Three ways to think about age:

  • Seasonal model: each element (air, fire, water, earth) is responsible for the season, and for the character, and for the period of life (childhood, youth, maturity, old age).
  • Astrological model: each of the seven planets has its own time (early childhood, childhood, adolescence, youth, maturity, maturity, old age).
  • Numerological model: critical years of life – 49, 63 and 81.

The first model – seasonal – was inspired by the theory of the four elements that make up the sublunar world. Each of these elements – air, fire, water and earth – is associated with a certain season, mood, character and age.

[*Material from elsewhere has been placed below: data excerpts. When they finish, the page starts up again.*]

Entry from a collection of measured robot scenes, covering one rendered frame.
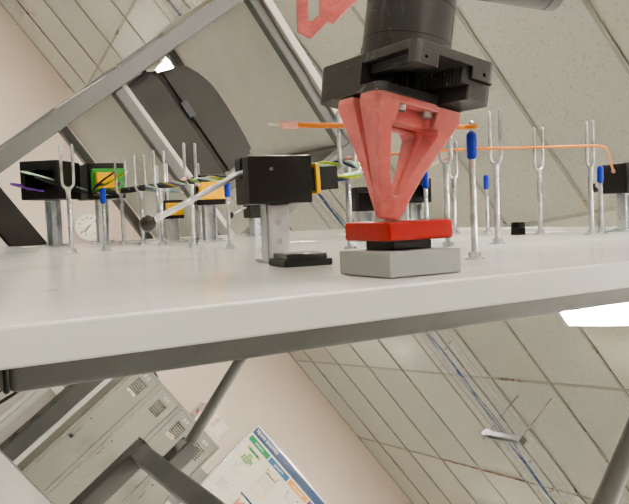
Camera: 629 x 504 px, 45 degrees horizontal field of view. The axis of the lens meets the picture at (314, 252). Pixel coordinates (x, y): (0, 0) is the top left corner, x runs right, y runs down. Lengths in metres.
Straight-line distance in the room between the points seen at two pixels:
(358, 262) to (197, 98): 1.34
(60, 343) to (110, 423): 7.38
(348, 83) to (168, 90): 1.30
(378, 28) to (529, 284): 0.18
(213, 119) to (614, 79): 1.97
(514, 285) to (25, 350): 0.28
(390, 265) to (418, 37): 0.14
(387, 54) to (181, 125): 1.33
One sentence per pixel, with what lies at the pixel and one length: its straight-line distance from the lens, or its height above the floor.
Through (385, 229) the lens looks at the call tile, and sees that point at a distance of 0.46.
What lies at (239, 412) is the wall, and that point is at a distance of 8.60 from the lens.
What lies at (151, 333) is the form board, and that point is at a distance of 0.35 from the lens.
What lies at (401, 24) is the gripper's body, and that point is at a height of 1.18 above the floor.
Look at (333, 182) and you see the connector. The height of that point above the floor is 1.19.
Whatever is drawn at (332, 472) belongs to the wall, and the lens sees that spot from 9.16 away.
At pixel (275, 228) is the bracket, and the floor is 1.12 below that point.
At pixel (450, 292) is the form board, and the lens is 0.44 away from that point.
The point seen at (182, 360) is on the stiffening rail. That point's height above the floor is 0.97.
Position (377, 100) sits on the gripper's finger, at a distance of 0.46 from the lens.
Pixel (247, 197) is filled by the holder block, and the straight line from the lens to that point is 0.64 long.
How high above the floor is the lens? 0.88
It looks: 23 degrees up
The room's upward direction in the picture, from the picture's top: 47 degrees clockwise
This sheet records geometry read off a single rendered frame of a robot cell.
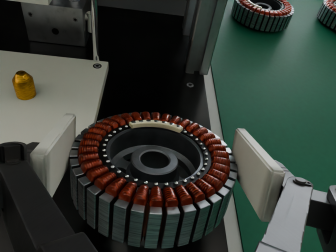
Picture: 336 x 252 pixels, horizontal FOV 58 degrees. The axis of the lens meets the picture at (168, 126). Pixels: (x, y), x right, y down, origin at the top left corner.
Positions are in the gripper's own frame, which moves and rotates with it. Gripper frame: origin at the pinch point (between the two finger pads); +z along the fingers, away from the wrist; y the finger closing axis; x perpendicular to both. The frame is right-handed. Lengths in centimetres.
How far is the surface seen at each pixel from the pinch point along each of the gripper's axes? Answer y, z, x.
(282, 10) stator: 22.8, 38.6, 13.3
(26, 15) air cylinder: -16.4, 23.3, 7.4
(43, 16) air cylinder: -14.3, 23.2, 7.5
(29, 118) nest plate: -11.9, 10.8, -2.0
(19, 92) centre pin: -13.4, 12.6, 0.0
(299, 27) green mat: 28, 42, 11
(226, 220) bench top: 7.6, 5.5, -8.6
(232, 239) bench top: 7.9, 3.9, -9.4
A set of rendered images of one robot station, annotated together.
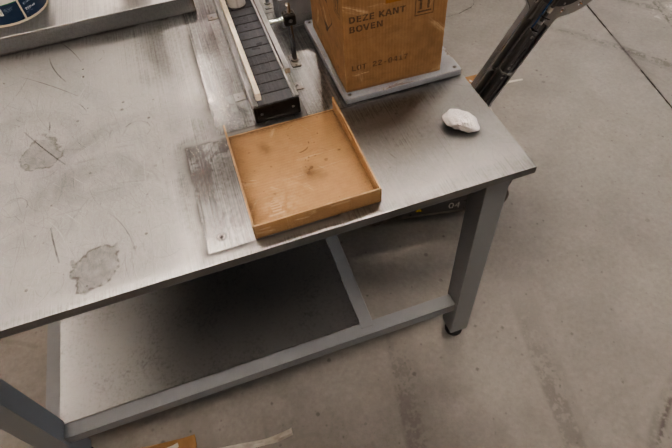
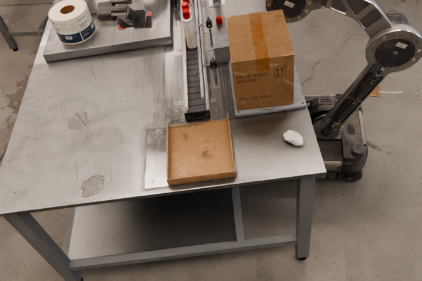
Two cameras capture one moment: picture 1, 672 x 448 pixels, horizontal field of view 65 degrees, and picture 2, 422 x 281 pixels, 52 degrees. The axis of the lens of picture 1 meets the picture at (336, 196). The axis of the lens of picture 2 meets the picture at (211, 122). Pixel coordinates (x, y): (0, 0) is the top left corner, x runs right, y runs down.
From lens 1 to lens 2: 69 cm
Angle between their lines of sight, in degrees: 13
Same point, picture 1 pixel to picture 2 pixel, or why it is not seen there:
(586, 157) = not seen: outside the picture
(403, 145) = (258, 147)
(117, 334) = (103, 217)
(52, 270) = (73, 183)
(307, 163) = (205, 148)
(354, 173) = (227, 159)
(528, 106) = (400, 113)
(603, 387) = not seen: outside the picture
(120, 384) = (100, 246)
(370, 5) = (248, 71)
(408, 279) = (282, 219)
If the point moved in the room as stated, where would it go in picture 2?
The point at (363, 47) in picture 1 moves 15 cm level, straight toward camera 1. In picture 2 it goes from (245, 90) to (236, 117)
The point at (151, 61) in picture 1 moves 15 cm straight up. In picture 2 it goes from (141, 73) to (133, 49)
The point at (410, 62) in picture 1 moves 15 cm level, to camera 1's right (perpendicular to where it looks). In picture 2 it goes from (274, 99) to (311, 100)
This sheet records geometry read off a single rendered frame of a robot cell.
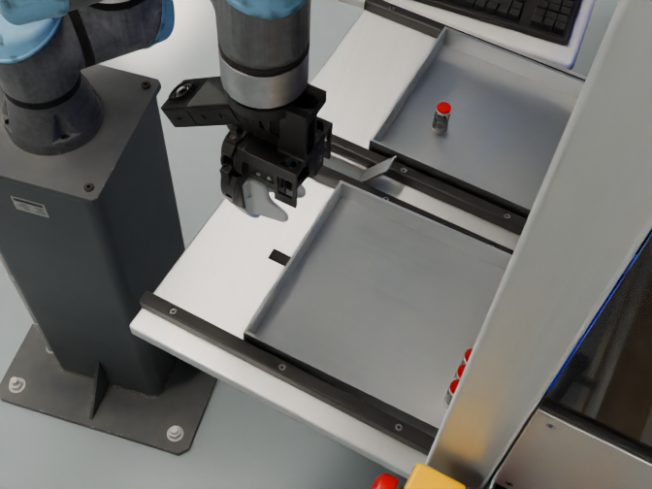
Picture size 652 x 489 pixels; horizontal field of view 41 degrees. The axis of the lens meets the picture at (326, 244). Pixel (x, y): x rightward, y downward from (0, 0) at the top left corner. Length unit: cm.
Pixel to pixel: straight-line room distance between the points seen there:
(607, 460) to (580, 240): 27
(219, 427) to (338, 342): 93
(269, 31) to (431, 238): 56
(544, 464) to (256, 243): 52
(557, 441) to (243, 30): 42
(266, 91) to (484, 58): 72
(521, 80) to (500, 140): 13
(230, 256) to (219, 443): 88
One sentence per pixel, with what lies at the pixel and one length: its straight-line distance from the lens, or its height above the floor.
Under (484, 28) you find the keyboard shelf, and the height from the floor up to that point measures 80.
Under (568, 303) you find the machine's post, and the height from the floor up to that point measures 136.
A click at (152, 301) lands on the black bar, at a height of 90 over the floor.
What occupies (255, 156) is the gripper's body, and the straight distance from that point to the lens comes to 78.
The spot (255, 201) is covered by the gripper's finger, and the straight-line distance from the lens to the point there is 87.
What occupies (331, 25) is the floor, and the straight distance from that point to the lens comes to 270.
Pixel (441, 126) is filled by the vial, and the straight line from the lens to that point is 127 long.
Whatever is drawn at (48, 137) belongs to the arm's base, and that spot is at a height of 83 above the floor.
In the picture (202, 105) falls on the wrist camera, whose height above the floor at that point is 125.
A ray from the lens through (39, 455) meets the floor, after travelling 203.
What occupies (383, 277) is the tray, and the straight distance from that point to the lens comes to 113.
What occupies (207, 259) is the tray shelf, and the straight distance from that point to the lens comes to 114.
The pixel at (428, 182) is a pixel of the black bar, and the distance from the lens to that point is 120.
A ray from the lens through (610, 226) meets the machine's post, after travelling 51.
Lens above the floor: 185
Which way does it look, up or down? 57 degrees down
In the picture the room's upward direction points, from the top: 4 degrees clockwise
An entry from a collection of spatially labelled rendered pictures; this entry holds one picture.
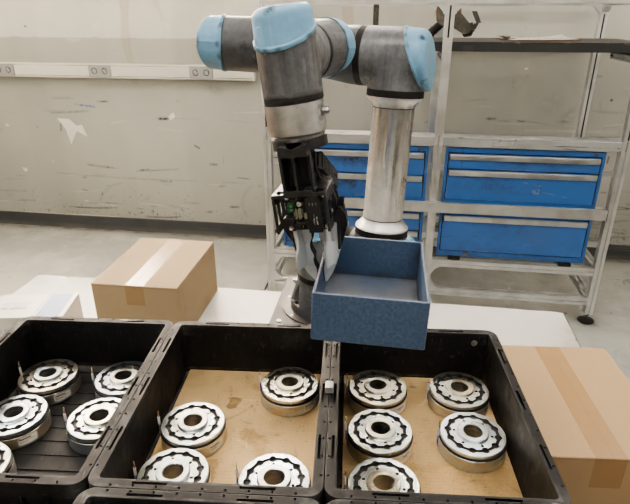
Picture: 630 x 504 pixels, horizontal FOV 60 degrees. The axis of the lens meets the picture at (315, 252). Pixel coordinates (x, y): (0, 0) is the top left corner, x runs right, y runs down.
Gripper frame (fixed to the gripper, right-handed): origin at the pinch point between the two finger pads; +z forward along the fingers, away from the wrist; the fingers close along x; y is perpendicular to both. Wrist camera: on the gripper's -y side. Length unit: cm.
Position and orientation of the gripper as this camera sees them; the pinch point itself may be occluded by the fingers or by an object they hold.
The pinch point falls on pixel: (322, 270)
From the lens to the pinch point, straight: 79.4
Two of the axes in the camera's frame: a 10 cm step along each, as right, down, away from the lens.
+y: -1.8, 4.0, -9.0
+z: 1.3, 9.2, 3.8
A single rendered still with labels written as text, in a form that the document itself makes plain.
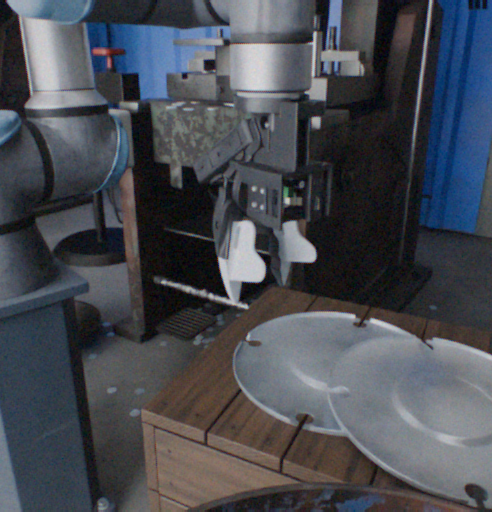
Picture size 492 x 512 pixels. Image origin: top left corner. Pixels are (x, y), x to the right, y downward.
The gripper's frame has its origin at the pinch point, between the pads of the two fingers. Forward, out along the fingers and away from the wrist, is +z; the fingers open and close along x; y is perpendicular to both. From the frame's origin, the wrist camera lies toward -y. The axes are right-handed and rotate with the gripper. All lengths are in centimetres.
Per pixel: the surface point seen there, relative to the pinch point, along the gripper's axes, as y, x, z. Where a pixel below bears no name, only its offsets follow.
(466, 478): 22.4, 9.0, 17.2
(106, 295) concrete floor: -108, 32, 52
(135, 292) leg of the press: -77, 26, 38
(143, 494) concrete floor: -29, -2, 52
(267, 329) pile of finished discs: -13.0, 14.6, 17.2
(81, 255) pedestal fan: -139, 38, 49
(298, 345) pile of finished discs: -6.6, 14.8, 17.3
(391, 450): 15.5, 6.0, 16.6
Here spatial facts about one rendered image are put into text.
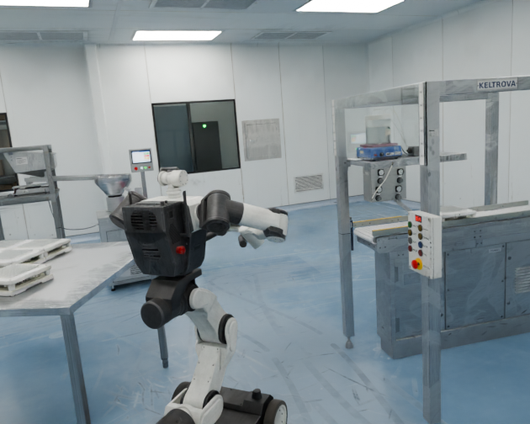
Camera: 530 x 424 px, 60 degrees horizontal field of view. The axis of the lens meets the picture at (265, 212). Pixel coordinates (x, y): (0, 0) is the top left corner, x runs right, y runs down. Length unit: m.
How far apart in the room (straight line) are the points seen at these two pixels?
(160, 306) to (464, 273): 2.04
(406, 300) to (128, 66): 5.78
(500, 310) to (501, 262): 0.34
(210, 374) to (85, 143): 5.68
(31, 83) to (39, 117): 0.47
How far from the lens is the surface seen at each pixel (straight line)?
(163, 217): 1.74
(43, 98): 7.54
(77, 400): 2.25
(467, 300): 3.30
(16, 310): 2.17
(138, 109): 7.56
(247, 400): 2.42
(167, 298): 1.87
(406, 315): 3.08
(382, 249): 2.80
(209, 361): 2.28
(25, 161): 5.52
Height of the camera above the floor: 1.51
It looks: 10 degrees down
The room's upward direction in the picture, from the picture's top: 4 degrees counter-clockwise
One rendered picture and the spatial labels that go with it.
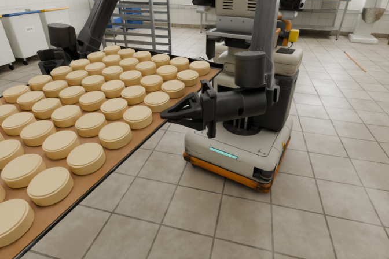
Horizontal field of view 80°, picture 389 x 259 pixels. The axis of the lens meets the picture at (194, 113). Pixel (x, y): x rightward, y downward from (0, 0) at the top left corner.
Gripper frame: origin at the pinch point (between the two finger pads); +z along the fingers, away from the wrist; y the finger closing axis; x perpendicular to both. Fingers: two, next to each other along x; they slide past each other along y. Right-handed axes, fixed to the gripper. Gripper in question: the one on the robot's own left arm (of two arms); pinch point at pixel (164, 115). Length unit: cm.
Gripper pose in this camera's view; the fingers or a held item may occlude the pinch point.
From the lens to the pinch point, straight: 44.4
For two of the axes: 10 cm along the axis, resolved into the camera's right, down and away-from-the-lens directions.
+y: 0.3, 8.2, 5.7
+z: -9.7, 1.6, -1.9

It was assumed that they determine the composition of all things. The air was associated with hot and moist blood, with spring, childhood. Fire was associated with yellow bile (in Greek khole, hence the word “choleric”), but also with summer and youth. Black bile (melas – black; khole – bile, hence “melancholic”) came from the earth and meant autumn, fading maturity. Cold and wet lymph, like water, referred to the night, winter, old age. These cosmic categories underlay the system of both theoretical and practical connections that until recently determined medical thought and prescriptions of pharmacists. So, if an adult person drank too much wine that resembled blood, one would expect that he would fall into childhood … and lose the ability to walk and talk!

Superimposed on this system of four main periods of life was a second model based on connections with the planets. It was with the seven planets that were known at that time that the seven periods of life were associated. Early childhood was associated with the Moon, reasonable age with Mercury (who was considered, in particular, the god of science and art), adolescence was associated, of course, with Venus, while ardent youth was directly influenced by the Sun. Mars was related to maturity, and Jupiter embodied the image of a harsh and wise maturity. Finally, the cold Saturn completed this chain (already in the name of this deity there is the idea of ​​​​saturation – “saturation for years”).

But that’s not all. The astrological layout of life according to the seven planets was complicated by the numerological division of life into seven- or nine-year periods. The magic of numbers made it possible to determine the critical years of our lives, in which all dangers were concentrated. Exceptional vigilance should have been exercised at 49 years old (7×7), 63 years old (7×9) and 81 years old (9×9).

These theories were very popular during the Renaissance and were shared by many great minds. Astrology and numerology still have not completely lost their charm. Today we meet them (of course, in a milder version) in the horoscopes of glossy and other magazines that supply us with recipes for prolonging youth (which, of course, we only read in line at the hairdresser). However, these publications are characterized by a strange ambivalence: on the one hand, we are convinced that our fate is predetermined, and on the other hand, they are urged not to pay attention to the years. So the modern attitude of “being yourself” is not so easy to combine with the unwillingness to live in accordance with one’s age.

* See Philosophie, 2010, no. 40 for details.